Having grown up in an era when young women pampered themselves as vigorously as Roman royalty, Lola was like a piece of granite that had been rubbed and polished until it nearly resembled marble. She stood five feet eight inches tall, had a surgically enhanced chest, wore Victoria’s Secret lacy bras, and weighed 130 pounds. Her teeth were white and perfect, her eyes hazel with long mascaraed lashes, her skin buffed and moisturized. She’d decided her mouth wasn’t wide enough, but the lips were plump, made more so by regular injections of collagen.
Satisfied with her appearance, Lola plopped down on the couch next to her mother. “Did you get those sheets I wanted?”
“Sheets and towels. But how was the interview? Did you get the job?”
“There was no job. As usual,” Lola said, picking up the clicker for the television and turning it on. “And the woman who interviewed me was kind of hostile. So I was kind of hostile back.”
“You must be nice to everyone,” Beetelle said.
“That would make me a hypocrite,” Lola said.
A muffled chortling came from Cem’s vicinity.
“That’s enough, you two,” Beetelle said firmly. She turned once again to her daughter. “Darling, you have to find a job. Otherwise…”
Lola looked at her mother. Wishing her mother wouldn’t hover so much, she decided to punish her by delaying the news about the possible job with Philip Oakland. She took her time changing the channels on the TV, and after she got to four hundred and decided there was nothing worth watching, finally said, “I did hear about something today. Working for Philip Oakland. The writer.”
“Philip Oakland?” Beetelle repeated with fervent interest.
“He’s looking for a researcher. I met a girl at the interview who e-mailed me his information. Then I e-mailed him myself, and he e-mailed me right back. I have an interview next week.”

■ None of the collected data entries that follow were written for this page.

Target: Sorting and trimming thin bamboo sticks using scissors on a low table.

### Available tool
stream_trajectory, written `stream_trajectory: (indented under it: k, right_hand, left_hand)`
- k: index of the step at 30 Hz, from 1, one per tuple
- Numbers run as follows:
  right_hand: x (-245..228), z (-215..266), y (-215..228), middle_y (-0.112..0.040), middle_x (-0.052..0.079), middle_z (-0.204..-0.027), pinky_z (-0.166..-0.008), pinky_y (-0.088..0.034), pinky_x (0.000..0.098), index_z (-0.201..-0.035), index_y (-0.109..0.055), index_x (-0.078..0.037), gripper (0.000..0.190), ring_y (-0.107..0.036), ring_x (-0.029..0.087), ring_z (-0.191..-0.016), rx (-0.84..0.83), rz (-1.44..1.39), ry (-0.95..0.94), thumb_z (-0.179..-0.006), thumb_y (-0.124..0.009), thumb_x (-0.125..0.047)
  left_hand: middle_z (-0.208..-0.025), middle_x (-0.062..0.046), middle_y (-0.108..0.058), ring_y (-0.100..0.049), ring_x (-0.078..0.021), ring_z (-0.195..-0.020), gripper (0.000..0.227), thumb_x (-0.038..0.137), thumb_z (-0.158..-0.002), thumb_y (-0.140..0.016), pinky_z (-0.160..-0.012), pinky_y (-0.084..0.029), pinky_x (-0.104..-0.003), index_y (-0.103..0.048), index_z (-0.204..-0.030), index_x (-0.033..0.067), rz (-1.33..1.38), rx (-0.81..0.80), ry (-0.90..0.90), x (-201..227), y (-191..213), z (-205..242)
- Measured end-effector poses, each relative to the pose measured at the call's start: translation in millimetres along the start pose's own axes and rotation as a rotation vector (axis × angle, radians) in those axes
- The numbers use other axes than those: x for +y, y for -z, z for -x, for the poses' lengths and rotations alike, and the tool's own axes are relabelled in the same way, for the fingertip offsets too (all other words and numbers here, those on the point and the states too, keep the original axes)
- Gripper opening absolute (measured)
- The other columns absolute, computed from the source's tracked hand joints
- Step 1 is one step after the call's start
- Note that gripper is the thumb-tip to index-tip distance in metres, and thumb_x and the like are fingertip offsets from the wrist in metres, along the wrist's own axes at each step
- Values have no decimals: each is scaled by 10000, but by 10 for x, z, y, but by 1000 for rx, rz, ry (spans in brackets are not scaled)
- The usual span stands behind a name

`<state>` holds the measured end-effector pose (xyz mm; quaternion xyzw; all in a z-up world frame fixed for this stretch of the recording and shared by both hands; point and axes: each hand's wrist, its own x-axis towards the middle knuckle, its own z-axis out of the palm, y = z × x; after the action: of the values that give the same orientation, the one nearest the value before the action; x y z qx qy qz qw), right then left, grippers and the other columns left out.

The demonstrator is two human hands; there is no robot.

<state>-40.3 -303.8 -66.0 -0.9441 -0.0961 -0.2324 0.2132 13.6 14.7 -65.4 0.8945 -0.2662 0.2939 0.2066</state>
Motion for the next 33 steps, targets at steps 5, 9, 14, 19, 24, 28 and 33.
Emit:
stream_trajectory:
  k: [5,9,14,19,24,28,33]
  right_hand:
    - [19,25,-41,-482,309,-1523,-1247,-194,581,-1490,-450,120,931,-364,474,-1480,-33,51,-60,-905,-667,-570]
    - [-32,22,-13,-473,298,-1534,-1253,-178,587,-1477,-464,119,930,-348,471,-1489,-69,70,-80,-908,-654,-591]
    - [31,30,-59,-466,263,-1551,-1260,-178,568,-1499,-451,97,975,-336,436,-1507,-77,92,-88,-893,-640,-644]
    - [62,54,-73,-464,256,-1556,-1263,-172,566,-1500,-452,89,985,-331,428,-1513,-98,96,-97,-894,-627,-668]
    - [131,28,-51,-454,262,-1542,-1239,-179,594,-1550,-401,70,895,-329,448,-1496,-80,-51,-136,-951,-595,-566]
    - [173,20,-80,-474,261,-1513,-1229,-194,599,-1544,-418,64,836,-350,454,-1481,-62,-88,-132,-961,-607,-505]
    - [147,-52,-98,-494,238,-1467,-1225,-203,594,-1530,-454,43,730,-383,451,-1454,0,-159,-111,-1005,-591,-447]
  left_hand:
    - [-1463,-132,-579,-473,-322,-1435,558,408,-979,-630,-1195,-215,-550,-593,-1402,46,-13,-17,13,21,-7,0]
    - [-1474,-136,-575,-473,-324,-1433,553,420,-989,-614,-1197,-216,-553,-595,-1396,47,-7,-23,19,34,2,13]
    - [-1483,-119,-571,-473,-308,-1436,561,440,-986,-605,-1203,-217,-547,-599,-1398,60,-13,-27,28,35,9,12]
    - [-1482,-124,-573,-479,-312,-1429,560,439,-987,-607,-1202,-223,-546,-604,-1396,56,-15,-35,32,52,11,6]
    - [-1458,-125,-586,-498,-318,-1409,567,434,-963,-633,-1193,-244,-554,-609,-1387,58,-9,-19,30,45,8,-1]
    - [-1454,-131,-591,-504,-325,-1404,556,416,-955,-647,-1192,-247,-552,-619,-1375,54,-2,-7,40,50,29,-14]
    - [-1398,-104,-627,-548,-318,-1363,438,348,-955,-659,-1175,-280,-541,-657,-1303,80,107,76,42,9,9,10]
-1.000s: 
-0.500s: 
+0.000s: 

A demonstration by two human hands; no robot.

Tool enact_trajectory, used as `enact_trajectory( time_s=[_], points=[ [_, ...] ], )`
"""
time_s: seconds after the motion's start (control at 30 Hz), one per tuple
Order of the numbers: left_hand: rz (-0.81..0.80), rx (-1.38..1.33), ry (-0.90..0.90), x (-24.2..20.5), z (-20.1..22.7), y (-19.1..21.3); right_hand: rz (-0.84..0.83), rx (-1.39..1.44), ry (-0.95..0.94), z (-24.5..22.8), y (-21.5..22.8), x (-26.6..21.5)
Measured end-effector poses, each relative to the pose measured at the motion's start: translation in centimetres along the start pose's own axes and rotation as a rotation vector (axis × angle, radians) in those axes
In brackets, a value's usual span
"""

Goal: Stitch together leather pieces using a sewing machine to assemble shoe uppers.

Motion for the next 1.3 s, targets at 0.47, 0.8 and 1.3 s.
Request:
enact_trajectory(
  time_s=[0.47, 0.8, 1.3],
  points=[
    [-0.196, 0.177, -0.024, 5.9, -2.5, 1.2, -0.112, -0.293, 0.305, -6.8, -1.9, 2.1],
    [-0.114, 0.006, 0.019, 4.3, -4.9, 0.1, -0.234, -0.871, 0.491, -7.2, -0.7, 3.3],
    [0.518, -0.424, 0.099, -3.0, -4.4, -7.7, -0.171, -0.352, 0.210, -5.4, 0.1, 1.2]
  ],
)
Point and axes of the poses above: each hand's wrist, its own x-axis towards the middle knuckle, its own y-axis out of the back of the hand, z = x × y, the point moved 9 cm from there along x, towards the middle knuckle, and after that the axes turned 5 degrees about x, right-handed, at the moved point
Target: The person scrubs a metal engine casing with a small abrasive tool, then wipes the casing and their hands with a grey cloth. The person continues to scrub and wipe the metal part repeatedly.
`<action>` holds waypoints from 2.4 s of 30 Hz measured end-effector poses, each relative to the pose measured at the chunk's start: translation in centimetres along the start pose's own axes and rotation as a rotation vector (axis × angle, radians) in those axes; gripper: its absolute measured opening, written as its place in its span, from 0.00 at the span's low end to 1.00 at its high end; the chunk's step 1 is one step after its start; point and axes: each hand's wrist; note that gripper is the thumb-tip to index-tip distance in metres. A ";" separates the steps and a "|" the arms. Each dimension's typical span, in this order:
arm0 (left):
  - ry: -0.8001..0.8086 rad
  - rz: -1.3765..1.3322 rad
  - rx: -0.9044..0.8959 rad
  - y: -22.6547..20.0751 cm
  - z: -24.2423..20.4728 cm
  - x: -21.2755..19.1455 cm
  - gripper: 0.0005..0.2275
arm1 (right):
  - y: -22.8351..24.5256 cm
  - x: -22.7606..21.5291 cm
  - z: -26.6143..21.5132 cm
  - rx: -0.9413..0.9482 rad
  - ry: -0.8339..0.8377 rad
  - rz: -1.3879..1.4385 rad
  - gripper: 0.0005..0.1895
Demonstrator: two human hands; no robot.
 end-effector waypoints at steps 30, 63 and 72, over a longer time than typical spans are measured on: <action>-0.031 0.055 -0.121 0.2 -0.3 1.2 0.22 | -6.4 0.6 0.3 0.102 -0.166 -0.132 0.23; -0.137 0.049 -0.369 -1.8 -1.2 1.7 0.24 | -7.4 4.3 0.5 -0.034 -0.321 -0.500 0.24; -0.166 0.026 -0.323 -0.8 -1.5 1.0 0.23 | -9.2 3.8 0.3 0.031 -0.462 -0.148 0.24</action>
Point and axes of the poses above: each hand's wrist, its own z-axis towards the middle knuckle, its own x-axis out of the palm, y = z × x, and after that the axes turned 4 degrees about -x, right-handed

Beetelle was nearly speechless. “Darling, that’s wonderful.” She pulled her daughter into a smothering embrace. “Philip Oakland is exactly the kind of person you came to New York to meet. He’s an A-list screenwriter. Think of the people he must know—and the people you’ll meet through him.” Gaining momentum, she added, “This is everything I always wanted for you. I just didn’t expect it to happen so soon.”
Lola wriggled out of her mother’s grasp. “It hasn’t happened yet,” she said. “He still has to hire me.”
“Oh, but he will,” Beetelle insisted. She sprang up. “We’ll have to get you a new outfit. Thank goodness Jeffrey is right around the corner.”
Hearing the word “Jeffrey,” Cem shuddered. Jeffrey was one of the most expensive stores in Manhattan. “Weren’t we just there?” he asked cautiously.
“Oh, Cem,” Beetelle scolded. “Don’t be silly. Please, get up. We need to shop. And then we’ve got to meet Brenda Lish. She has two more apartments to show us. I’m so excited, I don’t know what to do.”
Fifteen minutes later, the threesome exited Soho House and came out on Ninth Avenue. Lola had decided to break in her new boots; in the gold platform heels she elicited gaping stares from passersby. After a few feet, they were forced to stop when Cem brought up a map on his iPhone. “We go straight. And then we veer to the left at the fork.” He looked down at the iPhone again. “At least I think we do,” he added. His few days in the West Village had been a continual exercise in navigational frustration.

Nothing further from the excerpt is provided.